7. Fall in FGN Personnel cost: The cost of servicing federal government workers decrease slightly in 2016. Actual expenditure numbers show that the federal government spent approximately N1.69tn on the emoluments, allowance, and salaries of its workforce. In 2015, a total of N1.87tn was spent on the same item- reflecting the gains associated with the adoption of the Integrated Payroll and Personnel Information(IPPIS).

8. Federal Government’s Overhead cost is reducing: Overhead cost projection for 2016 was N163.4bn. However, actual spending on the cost of running the government was N149.28bn in the fiscal year under review. The reduction may be reflective of government’s decision to set up the efficiency unit, but more work is needed.

9. Revenue from the oil sector not enough to service Nigeria’s debt: We notice a continuous increase in the cost of servicing debt for 2016. A total of N1.31tn was spent in 2016 against the N1.06tn in 2015. Given that oil revenue for 2016 was only N697.8bn which could only cover a portion- 53.26% of the overall cost of debts, severe moderation in debt accumulation is required if Nigeria is to avoid a debt trap.

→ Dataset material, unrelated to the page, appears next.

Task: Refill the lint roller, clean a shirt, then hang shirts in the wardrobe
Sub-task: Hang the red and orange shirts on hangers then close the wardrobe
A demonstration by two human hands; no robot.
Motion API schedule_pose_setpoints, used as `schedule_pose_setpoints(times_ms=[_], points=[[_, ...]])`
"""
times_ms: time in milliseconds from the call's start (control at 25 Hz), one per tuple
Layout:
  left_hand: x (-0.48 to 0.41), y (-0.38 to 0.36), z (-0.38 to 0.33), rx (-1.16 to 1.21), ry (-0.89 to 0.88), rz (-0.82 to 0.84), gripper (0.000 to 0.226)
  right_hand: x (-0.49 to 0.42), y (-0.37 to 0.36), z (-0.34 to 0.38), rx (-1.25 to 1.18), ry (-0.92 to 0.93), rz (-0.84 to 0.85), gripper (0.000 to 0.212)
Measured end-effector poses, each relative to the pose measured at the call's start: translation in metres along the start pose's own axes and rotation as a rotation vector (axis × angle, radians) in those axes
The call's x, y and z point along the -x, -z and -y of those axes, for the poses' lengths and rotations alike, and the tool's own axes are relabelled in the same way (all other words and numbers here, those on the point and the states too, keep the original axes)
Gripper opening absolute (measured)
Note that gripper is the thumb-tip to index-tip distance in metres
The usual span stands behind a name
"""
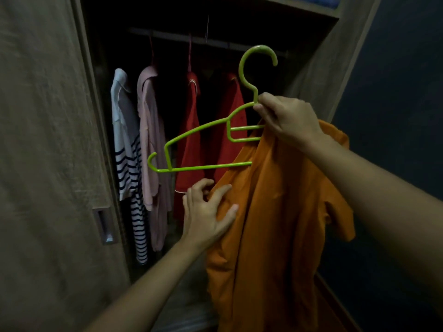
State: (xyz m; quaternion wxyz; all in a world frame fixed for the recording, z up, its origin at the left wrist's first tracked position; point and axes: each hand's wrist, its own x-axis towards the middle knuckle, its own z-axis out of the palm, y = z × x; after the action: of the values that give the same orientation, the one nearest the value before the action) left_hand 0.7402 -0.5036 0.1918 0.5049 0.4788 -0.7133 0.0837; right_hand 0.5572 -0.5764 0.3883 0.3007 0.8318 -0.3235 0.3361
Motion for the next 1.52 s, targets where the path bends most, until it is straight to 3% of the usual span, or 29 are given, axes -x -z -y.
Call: schedule_pose_setpoints(times_ms=[120, 280, 400, 520, 640, 800, 960, 1040, 1160, 1320, 1520], points=[[0.002, -0.015, 0.037, 0.14, 0.15, 0.377, 0.065, 0.001, 0.006, 0.0, -0.03, 0.019, 0.008, 0.034], [0.008, 0.005, 0.104, 0.118, 0.064, 0.461, 0.063, 0.026, 0.003, -0.019, 0.031, 0.081, 0.104, 0.035], [0.001, 0.033, 0.128, -0.021, -0.038, 0.606, 0.075, 0.053, -0.005, -0.031, 0.076, 0.133, 0.148, 0.05], [-0.027, 0.045, 0.113, 0.048, -0.126, 0.52, 0.052, 0.069, -0.025, -0.02, 0.088, 0.114, 0.163, 0.057], [-0.05, 0.044, 0.086, 0.171, -0.101, 0.417, 0.024, 0.07, -0.034, -0.002, -0.074, -0.087, 0.181, 0.05], [-0.069, 0.05, 0.079, 0.179, 0.014, 0.349, 0.045, 0.069, -0.038, 0.004, -0.191, -0.227, 0.198, 0.044], [-0.094, 0.074, 0.091, 0.142, -0.018, 0.321, 0.03, 0.093, -0.035, -0.02, -0.373, -0.416, 0.309, 0.029], [-0.103, 0.087, 0.093, 0.126, -0.018, 0.337, 0.02, 0.109, -0.036, -0.021, -0.474, -0.486, 0.352, 0.033], [-0.112, 0.095, 0.087, 0.041, -0.045, 0.441, 0.022, 0.116, -0.045, -0.004, -0.658, -0.586, 0.33, 0.035], [-0.121, 0.095, 0.078, -0.072, -0.102, 0.495, 0.013, 0.103, -0.048, 0.008, -0.726, -0.607, 0.241, 0.034], [-0.124, 0.083, 0.069, -0.171, -0.163, 0.503, 0.032, 0.087, -0.043, 0.011, -0.69, -0.544, 0.249, 0.046]])
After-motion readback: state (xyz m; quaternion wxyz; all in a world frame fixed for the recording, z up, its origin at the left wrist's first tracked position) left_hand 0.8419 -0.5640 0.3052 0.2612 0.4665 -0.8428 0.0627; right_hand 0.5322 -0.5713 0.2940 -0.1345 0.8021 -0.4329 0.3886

10. FGN Recurrent cost is flattening out: We realised that total recurrent expenditure which includes personnel cost, pensions, overhead cost, domestic and foreign debt servicing is decreasing in real terms. In 2015, a total of N3.83tn was spent on recurrent items while 2016 spending sums up to N3.88tn. However, the 2016 increase is due to the N82.61bn spending which is directly connected to the 2015 recurrent expenditure obligations carry over into the 2016 fiscal year.

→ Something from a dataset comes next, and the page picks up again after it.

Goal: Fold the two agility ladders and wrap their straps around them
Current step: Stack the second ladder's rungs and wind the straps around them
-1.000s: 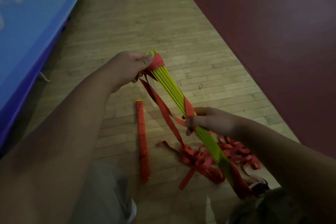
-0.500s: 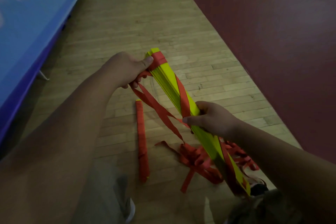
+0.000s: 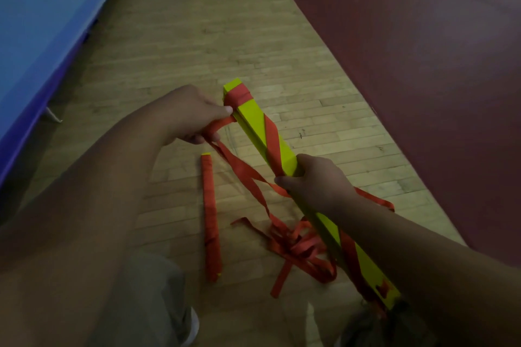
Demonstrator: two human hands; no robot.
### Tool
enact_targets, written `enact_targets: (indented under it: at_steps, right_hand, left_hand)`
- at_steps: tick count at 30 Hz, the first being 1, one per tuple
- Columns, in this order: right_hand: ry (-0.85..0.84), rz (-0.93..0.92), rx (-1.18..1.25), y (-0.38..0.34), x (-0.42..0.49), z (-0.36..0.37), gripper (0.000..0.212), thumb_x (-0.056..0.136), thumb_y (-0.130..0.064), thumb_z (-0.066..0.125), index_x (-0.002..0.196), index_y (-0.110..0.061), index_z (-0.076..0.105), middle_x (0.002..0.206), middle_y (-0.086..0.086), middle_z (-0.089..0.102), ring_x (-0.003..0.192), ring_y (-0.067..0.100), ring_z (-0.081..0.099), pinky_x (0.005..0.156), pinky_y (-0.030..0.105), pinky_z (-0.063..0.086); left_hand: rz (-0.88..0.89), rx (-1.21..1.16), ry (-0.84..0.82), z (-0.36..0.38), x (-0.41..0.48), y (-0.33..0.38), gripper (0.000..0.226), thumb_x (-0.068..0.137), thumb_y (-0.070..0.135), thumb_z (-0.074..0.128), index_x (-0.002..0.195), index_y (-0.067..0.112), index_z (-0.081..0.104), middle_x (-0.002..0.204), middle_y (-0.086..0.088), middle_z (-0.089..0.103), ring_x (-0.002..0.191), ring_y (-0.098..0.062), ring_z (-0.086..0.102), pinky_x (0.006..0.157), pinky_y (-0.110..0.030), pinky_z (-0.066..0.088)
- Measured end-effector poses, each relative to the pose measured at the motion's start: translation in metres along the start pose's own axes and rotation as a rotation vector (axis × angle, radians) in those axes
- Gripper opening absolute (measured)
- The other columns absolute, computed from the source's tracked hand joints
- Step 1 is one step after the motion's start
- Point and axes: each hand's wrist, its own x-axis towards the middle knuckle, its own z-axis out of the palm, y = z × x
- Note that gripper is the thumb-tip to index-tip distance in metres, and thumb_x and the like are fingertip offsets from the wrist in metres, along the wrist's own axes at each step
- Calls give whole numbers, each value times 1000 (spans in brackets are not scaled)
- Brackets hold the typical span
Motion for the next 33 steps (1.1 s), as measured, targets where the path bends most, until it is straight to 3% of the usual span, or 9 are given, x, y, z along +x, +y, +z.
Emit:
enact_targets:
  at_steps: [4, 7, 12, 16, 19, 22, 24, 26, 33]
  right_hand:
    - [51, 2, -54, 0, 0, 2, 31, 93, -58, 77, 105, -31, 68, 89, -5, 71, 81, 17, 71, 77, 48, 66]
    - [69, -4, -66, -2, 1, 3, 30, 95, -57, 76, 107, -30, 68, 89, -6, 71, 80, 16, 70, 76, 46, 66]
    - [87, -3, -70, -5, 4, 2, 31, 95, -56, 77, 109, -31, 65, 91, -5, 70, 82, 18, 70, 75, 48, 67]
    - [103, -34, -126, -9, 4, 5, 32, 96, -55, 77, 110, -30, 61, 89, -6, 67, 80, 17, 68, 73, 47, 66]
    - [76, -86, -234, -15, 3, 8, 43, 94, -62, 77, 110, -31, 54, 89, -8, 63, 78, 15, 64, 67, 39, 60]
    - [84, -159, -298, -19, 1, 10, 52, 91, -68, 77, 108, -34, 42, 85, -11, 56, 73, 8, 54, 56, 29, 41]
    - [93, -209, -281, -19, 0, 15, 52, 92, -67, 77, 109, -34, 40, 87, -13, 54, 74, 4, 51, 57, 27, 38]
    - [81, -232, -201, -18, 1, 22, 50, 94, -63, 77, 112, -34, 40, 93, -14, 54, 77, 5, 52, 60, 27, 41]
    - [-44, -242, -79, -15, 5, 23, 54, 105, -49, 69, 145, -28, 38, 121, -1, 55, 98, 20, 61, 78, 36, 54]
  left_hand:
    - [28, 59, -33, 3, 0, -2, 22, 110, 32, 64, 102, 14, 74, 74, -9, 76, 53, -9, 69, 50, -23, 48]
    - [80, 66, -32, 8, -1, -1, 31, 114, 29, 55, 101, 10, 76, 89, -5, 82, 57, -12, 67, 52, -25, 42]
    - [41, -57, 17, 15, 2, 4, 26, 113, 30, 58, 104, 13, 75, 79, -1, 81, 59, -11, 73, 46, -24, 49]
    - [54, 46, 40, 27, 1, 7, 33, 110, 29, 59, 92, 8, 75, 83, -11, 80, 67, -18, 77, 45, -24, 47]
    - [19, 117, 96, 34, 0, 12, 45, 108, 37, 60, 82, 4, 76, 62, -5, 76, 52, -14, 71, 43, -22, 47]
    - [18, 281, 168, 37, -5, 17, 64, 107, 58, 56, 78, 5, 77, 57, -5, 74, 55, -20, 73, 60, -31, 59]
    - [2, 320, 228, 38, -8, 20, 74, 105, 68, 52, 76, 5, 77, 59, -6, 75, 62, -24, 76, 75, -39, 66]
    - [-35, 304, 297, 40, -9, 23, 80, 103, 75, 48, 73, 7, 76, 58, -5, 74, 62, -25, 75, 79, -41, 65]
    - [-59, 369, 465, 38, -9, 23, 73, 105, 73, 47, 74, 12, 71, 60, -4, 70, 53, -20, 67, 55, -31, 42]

11. Federal Government’s Capital Expenditure: Total capital expenditure was significantly low in 2016. A total sum of N601bn was spent on administrative and development project in 2015. Only N173.01bn was released out a budget of N1.59tn in 2016 in the seven months of 2016 when budget under review was sufficient. Since the 2016 budget was also implemented in the 2017 calendar year, we are yet to know how much is total amount spent on capital expenditure.

12. FGN Statutory Transfers close to budget projections: We found out that there is a 1.61% increase in statutory transfers spending in 2016 when compared with 2015 figures. Agencies such as the Niger Delta Development Commission (NDDC), Independent National Electoral Commission (INEC), National Human Right Commission (NHRC) and Public Complaint Commission (PCC), got slightly lower votes. Other statutory agencies including the National Assembly (NASS) and the National Judicial Council (NJC) among others have a 100% budget performance for the fiscal year 2016.

Conclusion

Government revenue projection consistently remains overly optimistic and will need to realign itself with fiscal reality. Policies to drive revenue collection efficiency are necessary while the Federal Government needs to ramp up efforts to rein in on recurrent expenditure.

The cost of servicing debt is also entering unmapped territory as government revenue is barely keeping up. The government needs to moderate debt uptake and focus more on expanding the economic variables to achieve an all-round economic development.

Also, a budget calendar and the budget process need to be structured to avoid the recurring issues associated with the passage of the budget which significantly affects and impact on capital expenditure spendings.

In all, the federal government needs to adhere strictly to the provision of the fiscal responsibility act, particularly as it relates to the deficit to GDP ratio.